* [EXERCISE OBJECTIVE]: Would you copy the lines below exactly and omit the images?

* [DATA]:
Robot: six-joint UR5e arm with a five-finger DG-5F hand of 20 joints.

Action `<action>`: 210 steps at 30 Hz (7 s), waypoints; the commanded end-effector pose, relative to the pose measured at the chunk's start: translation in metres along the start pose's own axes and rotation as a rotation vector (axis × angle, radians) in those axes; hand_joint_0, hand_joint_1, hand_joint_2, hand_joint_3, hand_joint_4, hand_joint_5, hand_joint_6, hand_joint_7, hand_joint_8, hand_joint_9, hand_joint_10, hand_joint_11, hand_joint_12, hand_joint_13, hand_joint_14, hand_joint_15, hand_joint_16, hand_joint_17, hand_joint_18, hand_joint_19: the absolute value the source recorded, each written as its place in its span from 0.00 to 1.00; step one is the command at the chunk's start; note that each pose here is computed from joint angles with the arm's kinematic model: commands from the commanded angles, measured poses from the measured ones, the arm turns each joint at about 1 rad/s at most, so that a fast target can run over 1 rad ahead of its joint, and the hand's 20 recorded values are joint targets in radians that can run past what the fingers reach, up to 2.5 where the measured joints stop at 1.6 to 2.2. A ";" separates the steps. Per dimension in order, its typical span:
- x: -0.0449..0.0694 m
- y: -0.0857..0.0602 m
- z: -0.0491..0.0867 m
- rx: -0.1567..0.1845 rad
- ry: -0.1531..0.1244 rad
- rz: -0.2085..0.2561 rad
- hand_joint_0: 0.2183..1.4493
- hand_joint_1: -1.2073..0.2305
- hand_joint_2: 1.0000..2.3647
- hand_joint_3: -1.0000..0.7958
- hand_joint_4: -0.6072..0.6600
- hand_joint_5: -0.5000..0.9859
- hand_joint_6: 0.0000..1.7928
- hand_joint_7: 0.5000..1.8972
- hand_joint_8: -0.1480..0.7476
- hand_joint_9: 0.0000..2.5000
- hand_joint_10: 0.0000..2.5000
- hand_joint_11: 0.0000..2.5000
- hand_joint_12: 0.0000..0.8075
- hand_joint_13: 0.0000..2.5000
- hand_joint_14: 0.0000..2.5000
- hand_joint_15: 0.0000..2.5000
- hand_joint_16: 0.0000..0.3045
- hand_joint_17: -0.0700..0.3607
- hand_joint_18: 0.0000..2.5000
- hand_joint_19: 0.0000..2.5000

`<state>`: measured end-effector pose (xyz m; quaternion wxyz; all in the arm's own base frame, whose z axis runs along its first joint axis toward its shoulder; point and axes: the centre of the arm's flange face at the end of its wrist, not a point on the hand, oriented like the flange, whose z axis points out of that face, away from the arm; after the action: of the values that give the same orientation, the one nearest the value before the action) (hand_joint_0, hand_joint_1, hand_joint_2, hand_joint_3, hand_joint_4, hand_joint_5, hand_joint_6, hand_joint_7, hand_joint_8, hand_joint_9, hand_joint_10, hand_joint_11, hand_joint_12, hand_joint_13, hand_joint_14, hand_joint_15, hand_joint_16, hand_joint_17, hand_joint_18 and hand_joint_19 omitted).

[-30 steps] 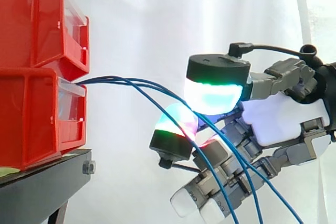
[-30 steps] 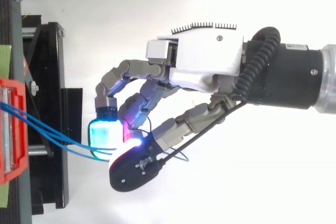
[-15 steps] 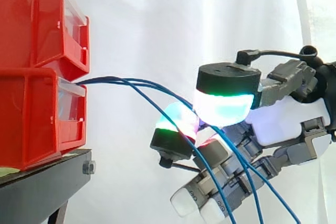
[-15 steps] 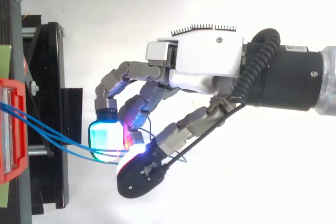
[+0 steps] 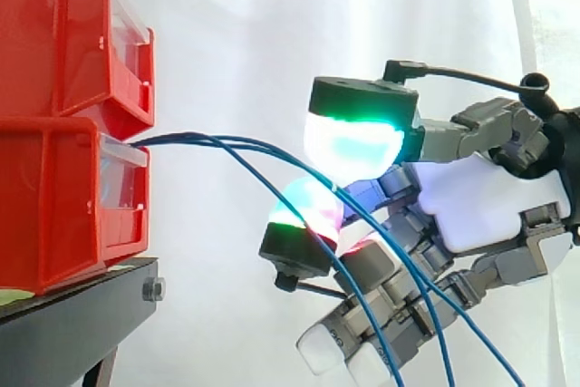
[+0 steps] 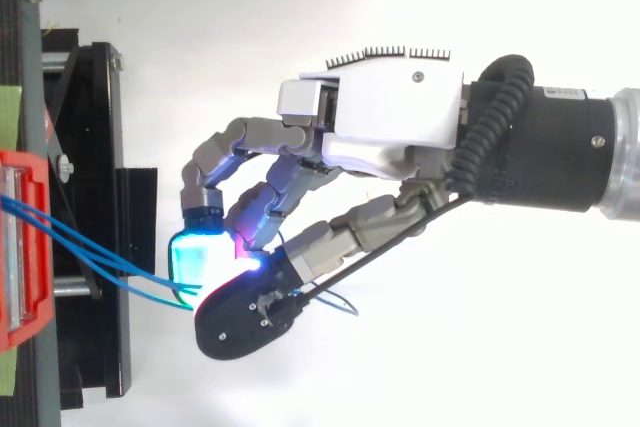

* [RESULT OF THIS EXERCISE]:
Robot: six-joint UR5e arm with a five-finger DG-5F hand of 20 joints.

Action `<action>`: 210 steps at 30 Hz (7 s), waypoints; the commanded end-effector pose, relative to the pose measured at the chunk's start: translation in metres along the start pose's own axes and rotation as a rotation vector (axis × angle, radians) in those axes; hand_joint_0, hand_joint_1, hand_joint_2, hand_joint_3, hand_joint_4, hand_joint_5, hand_joint_6, hand_joint_7, hand_joint_8, hand_joint_9, hand_joint_10, hand_joint_11, hand_joint_12, hand_joint_13, hand_joint_14, hand_joint_15, hand_joint_16, hand_joint_17, hand_joint_18, hand_joint_19: the absolute value the source recorded, each written as its place in its span from 0.00 to 1.00; step one is the command at the chunk's start; note that each pose here is computed from joint angles with the arm's kinematic model: commands from the commanded angles, measured poses from the measured ones, the arm turns each joint at about 1 rad/s at most, so that a fast target can run over 1 rad ahead of its joint, and the hand's 20 recorded values are joint targets in radians that can run past what the fingers reach, up to 2.5 where the measured joints stop at 1.6 to 2.2. A ";" separates the steps. Per dimension in order, its typical span:
- x: -0.0449..0.0694 m
- y: -0.0857..0.0602 m
- z: -0.0491..0.0867 m
- rx: -0.1567..0.1845 rad
- ry: -0.1531..0.1244 rad
- rz: -0.2085..0.2561 rad
- hand_joint_0: 0.2183..1.4493
- hand_joint_1: -1.2073..0.2305
- hand_joint_2: 1.0000..2.3647
- hand_joint_3: -1.0000..0.7958
- hand_joint_4: -0.6072..0.6600
- hand_joint_5: -0.5000..0.9859
- hand_joint_6: 0.0000..1.7928
- hand_joint_7: 0.5000..1.8972
- hand_joint_8: -0.1480..0.7476
- hand_joint_9: 0.0000..2.5000
- hand_joint_10: 0.0000..2.5000
- hand_joint_11: 0.0000..2.5000
- hand_joint_12: 0.0000..0.8075
- hand_joint_13: 0.0000..2.5000
- hand_joint_14: 0.0000..2.5000
- hand_joint_15: 0.0000..2.5000
- hand_joint_16: 0.0000..0.3045
- hand_joint_17: -0.0700..0.3607
- hand_joint_18: 0.0000..2.5000
- hand_joint_19: 0.0000..2.5000

`<state>`: measured end-effector pose (xyz m; quaternion wxyz; all in the arm's own base frame, whose z axis runs along its first joint axis toward its shoulder; point and axes: the centre of the arm's flange face at the end of its wrist, not a point on the hand, oriented like the flange, whose z axis points out of that face, away from the arm; after the action: of the values that give the same orientation, the one nearest the value before the action) (hand_joint_0, hand_joint_1, hand_joint_2, hand_joint_3, hand_joint_4, hand_joint_5, hand_joint_6, hand_joint_7, hand_joint_8, hand_joint_9, hand_joint_10, hand_joint_11, hand_joint_12, hand_joint_13, hand_joint_14, hand_joint_15, hand_joint_16, hand_joint_17, hand_joint_18 and hand_joint_19 omitted).

[-30 steps] 
[-30 steps] 
[-15 steps] 
[-15 steps] 
[+0 steps] 
[+0 steps] 

No further output will be produced for this exercise.